Data extract:
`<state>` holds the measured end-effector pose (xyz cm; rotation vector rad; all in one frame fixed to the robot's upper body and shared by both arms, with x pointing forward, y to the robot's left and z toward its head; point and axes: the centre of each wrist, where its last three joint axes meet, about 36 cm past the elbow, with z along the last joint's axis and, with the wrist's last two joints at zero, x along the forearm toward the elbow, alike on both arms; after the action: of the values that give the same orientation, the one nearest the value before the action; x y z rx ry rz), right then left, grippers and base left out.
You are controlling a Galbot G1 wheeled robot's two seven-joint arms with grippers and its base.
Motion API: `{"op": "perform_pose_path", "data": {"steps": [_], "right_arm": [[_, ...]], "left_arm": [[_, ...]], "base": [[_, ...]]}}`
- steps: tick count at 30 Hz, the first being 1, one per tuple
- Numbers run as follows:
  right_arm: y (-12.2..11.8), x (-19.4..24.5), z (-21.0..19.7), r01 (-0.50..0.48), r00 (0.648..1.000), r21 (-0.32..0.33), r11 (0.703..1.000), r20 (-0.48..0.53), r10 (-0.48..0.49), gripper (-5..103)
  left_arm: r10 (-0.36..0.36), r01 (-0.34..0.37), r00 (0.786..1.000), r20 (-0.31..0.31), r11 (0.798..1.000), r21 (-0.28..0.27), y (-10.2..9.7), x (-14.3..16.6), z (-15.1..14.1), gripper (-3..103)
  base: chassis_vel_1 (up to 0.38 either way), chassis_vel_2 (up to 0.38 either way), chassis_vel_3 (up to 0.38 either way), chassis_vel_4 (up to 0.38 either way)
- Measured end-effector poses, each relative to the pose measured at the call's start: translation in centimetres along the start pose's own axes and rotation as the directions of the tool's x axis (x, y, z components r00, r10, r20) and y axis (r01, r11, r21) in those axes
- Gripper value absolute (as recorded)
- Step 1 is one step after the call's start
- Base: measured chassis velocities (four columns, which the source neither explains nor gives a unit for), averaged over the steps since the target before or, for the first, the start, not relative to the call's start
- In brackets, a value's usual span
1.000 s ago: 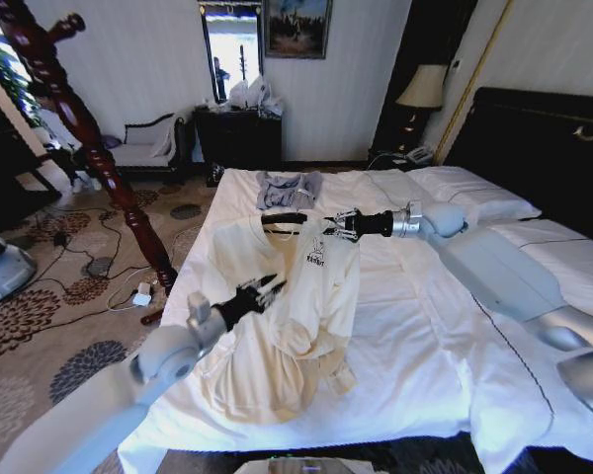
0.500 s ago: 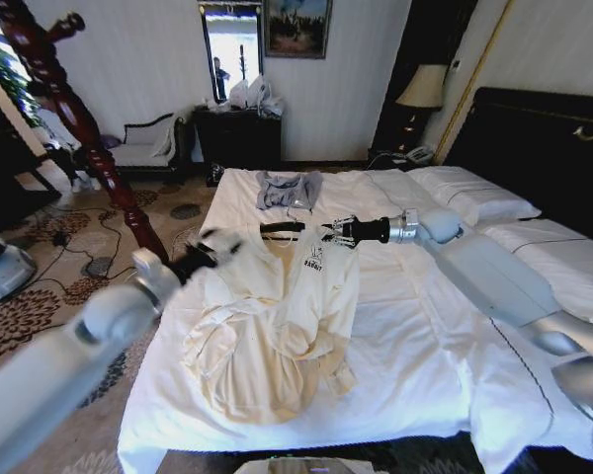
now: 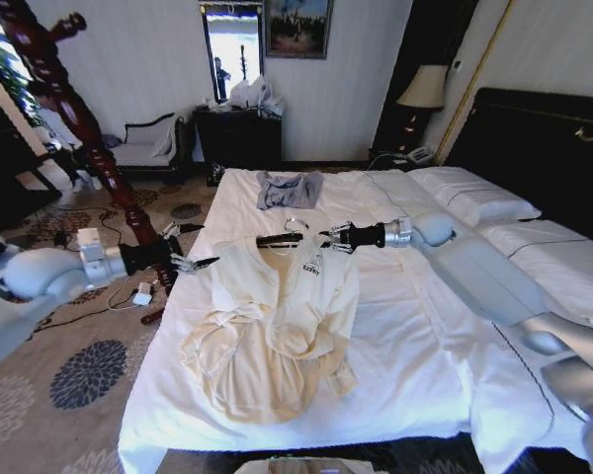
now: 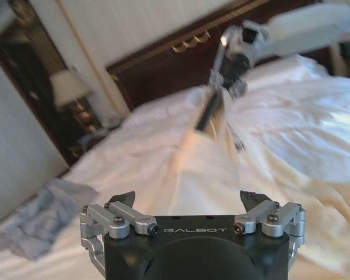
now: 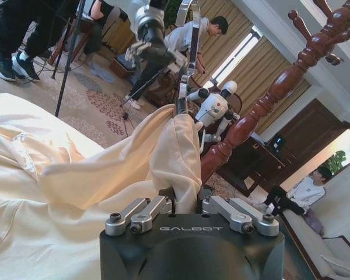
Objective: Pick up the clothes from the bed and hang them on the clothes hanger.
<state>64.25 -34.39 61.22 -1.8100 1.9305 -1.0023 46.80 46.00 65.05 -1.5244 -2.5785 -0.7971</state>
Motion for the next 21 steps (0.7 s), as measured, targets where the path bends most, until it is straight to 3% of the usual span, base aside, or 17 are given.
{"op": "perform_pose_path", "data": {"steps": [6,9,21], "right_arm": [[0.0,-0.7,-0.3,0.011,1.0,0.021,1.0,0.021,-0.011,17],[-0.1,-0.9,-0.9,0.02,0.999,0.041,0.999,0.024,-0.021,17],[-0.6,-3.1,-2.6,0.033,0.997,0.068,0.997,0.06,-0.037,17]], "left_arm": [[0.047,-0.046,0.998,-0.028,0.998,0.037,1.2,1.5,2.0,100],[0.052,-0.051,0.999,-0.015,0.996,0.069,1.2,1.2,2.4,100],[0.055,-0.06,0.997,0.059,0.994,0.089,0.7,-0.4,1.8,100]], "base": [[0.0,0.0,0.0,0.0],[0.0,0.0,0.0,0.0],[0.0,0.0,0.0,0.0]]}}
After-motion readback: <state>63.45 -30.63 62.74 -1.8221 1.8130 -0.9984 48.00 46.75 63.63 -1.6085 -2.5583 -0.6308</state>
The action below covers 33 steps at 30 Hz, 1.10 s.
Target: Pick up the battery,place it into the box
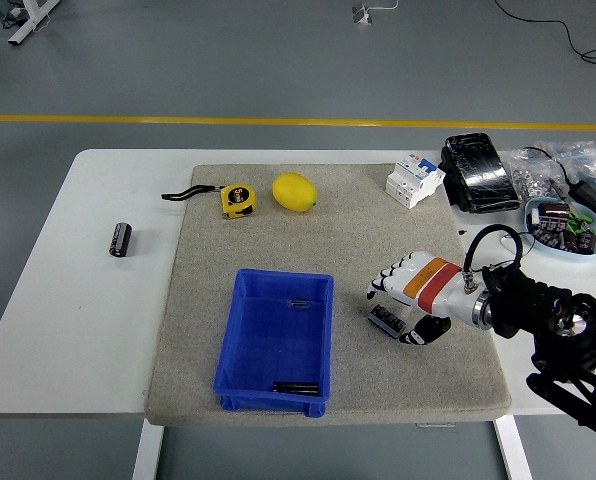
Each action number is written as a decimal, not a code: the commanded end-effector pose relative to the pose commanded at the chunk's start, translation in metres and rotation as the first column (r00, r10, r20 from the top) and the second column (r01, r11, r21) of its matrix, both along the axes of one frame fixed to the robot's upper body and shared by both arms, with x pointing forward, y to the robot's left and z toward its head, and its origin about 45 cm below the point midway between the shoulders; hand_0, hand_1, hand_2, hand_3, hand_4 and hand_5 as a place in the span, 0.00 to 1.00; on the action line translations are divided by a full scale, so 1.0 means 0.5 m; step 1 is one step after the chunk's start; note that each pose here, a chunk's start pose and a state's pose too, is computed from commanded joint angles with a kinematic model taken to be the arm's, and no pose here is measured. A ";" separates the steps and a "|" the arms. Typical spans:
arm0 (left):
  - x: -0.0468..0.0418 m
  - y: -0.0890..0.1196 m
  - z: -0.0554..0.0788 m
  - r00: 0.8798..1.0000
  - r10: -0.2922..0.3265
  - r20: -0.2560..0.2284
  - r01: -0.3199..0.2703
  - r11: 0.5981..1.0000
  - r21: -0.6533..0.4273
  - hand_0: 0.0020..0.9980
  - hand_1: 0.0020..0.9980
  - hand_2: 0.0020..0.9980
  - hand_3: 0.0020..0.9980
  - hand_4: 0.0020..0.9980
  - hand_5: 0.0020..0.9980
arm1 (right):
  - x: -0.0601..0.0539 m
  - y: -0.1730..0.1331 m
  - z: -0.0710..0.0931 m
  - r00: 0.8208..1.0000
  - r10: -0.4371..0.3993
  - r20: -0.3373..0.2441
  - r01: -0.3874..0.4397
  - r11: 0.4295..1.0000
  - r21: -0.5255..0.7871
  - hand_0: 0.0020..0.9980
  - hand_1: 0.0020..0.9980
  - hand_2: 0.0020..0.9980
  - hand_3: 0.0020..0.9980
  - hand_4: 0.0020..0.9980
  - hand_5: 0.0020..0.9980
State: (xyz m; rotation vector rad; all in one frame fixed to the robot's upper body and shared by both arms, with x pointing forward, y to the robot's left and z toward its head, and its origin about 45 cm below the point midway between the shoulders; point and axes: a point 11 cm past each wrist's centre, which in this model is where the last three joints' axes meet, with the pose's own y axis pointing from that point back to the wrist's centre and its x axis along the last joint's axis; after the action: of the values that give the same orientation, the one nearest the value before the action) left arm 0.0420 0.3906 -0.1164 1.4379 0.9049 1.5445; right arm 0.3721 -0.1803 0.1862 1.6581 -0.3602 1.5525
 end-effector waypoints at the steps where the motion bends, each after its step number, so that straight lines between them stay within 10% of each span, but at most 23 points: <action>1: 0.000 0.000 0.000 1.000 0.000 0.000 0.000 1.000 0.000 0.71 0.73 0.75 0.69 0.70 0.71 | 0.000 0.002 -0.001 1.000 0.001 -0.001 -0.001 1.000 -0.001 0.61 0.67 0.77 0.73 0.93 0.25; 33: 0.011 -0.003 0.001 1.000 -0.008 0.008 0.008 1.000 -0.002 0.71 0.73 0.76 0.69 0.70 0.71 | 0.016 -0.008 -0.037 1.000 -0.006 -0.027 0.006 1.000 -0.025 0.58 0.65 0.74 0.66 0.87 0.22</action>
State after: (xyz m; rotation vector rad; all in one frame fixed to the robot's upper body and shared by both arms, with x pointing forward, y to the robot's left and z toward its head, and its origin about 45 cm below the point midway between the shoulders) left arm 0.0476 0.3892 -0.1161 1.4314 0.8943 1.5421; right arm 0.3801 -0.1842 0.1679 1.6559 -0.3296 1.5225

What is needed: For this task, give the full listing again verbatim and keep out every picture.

Your response:
`<state>` holds the measured end-effector pose (xyz cm; rotation vector rad; all in one frame fixed to the robot's upper body and shared by both arms, with x pointing forward, y to the robot's left and z toward its head; point and axes: the centre of each wrist, where its last three joint axes meet, about 36 cm past the elbow, with z along the last joint's axis and, with the wrist's last two joints at zero, x along the forearm toward the elbow, alike on both arms; after the action: of the values that give the same orientation, the one nearest the value before the action; x y z rx ry rz), right then left, grippers and base left out.
You are controlling a Galbot G1 wheeled robot's two seven-joint arms with grippers and its base.
Motion API: `{"op": "perform_pose_path", "data": {"steps": [_], "right_arm": [[_, ...]], "left_arm": [[_, ...]], "base": [[_, ...]]}}`
- steps: tick count at 30 Hz, the first being 1, one per tuple
- Numbers run as follows:
  right_arm: y (-12.2..11.8), x (-19.4..24.5), z (-21.0..19.7), r01 (-0.50..0.48), r00 (0.648..1.000), r21 (-0.32..0.33), r11 (0.703..1.000), r20 (-0.48..0.53), r10 (-0.48..0.49), gripper (-5..103)
  left_arm: r10 (-0.36..0.36), r01 (-0.34..0.37), r00 (0.786..1.000), r20 (-0.31..0.31), r11 (0.798..1.000), r21 (-0.28..0.27), y (-10.2..9.7), x (-14.3..16.6), z (-15.1..14.1), gripper (-3..103)
  base: chassis_vel_1 (up to 0.38 either way), chassis_vel_2 (up to 0.38 either way), chassis_vel_3 (up to 0.38 either way), chassis_vel_4 (up to 0.38 either way)
- Measured end-effector poses, each relative to the pose measured at the call's start: translation in centimetres along the start pose's own axes and rotation as the directions of the tool's x axis (x, y, z components r00, r10, r20) and y axis (r01, r11, r21) in those axes
- Gripper value absolute (as recorded)
- Step 1 is one step after the call's start
- Base: measured chassis velocities (four columns, which the source neither explains nor gives a unit for), averaged over the steps since the target before or, for the first, the start, not relative to the call's start
- In brackets, a value's usual span
1.000 s ago: 
0.500 s ago: 
now: 
now: 
now: 
Objective: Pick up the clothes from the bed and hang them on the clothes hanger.
<state>64.25 -34.39 61.22 -1.8100 1.9305 -1.0023 46.80 46.00 65.05 -1.5244 -2.5785 -0.7971</state>
Motion for the next 21 steps (0.7 s), as measured, targets where the path bends most, until it is straight to 3% of the usual span, base aside, or 17 are given.
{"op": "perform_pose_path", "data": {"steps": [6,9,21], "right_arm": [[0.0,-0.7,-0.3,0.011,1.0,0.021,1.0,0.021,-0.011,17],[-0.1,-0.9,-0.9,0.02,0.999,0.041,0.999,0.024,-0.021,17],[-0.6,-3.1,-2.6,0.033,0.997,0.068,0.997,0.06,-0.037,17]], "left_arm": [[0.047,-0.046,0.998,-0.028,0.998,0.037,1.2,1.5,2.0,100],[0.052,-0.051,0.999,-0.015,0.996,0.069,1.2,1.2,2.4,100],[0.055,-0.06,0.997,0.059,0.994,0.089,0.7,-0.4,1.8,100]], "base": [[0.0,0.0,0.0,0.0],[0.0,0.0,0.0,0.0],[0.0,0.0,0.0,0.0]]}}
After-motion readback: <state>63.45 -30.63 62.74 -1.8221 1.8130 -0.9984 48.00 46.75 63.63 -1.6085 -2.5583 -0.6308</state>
The action below covers 33 steps at 30 Hz, 1.10 s.
Target: Pick up the battery,place it into the box
Each action number is written as a decimal, not a code: the commanded end-effector pose relative to the pose commanded at the chunk's start, translation in metres and rotation as the first column (r00, r10, r20 from the top) and the second column (r01, r11, r21) of its matrix, both along the axes of one frame fixed to the robot's upper body and shared by both arms, with x pointing forward, y to the robot's left and z toward its head, and its origin about 45 cm below the point midway between the shoulders; hand_0, hand_1, hand_2, hand_3, hand_4 and hand_5 as a place in the span, 0.00 to 1.00; on the action line translations are divided by a full scale, so 1.0 means 0.5 m; step 1 is one step after the chunk's start; note that each pose here, a chunk's start pose and a state's pose too, is computed from commanded joint angles with a kinematic model taken to be the arm's, and no pose here is measured. A ";" separates the steps and a "|" the arms. Typical spans:
arm0 (left):
  - x: -0.0468..0.0418 m
  - y: -0.0890..0.1196 m
  - z: -0.0554..0.0788 m
  - r00: 0.8798..1.0000
  - r10: -0.2922..0.3265
  - r20: -0.2560..0.2284
  - r01: -0.3199..0.2703
  - r11: 0.5981..1.0000
  - r21: -0.6533..0.4273
  - hand_0: 0.0020..0.9980
  - hand_1: 0.0020..0.9980
  - hand_2: 0.0020..0.9980
  - hand_3: 0.0020..0.9980
  - hand_4: 0.0020..0.9980
  - hand_5: 0.0020..0.9980
arm1 (right):
  - x: -0.0601..0.0539 m
  - y: -0.1730..0.1331 m
  - z: -0.0710..0.0931 m
  - r00: 0.8208..1.0000
  - r10: -0.4371..0.3993
  - r20: -0.3373..0.2441
  - r01: -0.3874..0.4397
  - r11: 0.4295..1.0000
  - r21: -0.5255..0.7871
  - hand_0: 0.0020..0.9980
  - hand_1: 0.0020..0.9980
  - hand_2: 0.0020..0.9980
  - hand_3: 0.0020..0.9980
  - hand_4: 0.0020..0.9980
  - hand_5: 0.0020..0.9980
State: (xyz m; rotation vector rad; all in one frame fixed to the robot's upper body and shared by both arms, with x pointing forward, y to the robot's left and z toward its head, and its origin about 45 cm below the point midway between the shoulders; point and axes: a point 11 cm past each wrist's centre, which in this model is where the last three joints' axes meet, with the pose's own y axis pointing from that point back to the wrist's centre and its x axis along the last joint's axis; after the action: of the values that give the same orientation, the one nearest the value before the action) left arm 0.0420 0.3906 -0.1164 1.4379 0.9049 1.5445; right arm 0.3721 -0.1803 0.1862 1.6581 -0.3602 1.5525
 end-effector waypoints at the steps where the motion bends, each after its step number, so that straight lines between them stay within 10% of each span, but at most 23 points: <action>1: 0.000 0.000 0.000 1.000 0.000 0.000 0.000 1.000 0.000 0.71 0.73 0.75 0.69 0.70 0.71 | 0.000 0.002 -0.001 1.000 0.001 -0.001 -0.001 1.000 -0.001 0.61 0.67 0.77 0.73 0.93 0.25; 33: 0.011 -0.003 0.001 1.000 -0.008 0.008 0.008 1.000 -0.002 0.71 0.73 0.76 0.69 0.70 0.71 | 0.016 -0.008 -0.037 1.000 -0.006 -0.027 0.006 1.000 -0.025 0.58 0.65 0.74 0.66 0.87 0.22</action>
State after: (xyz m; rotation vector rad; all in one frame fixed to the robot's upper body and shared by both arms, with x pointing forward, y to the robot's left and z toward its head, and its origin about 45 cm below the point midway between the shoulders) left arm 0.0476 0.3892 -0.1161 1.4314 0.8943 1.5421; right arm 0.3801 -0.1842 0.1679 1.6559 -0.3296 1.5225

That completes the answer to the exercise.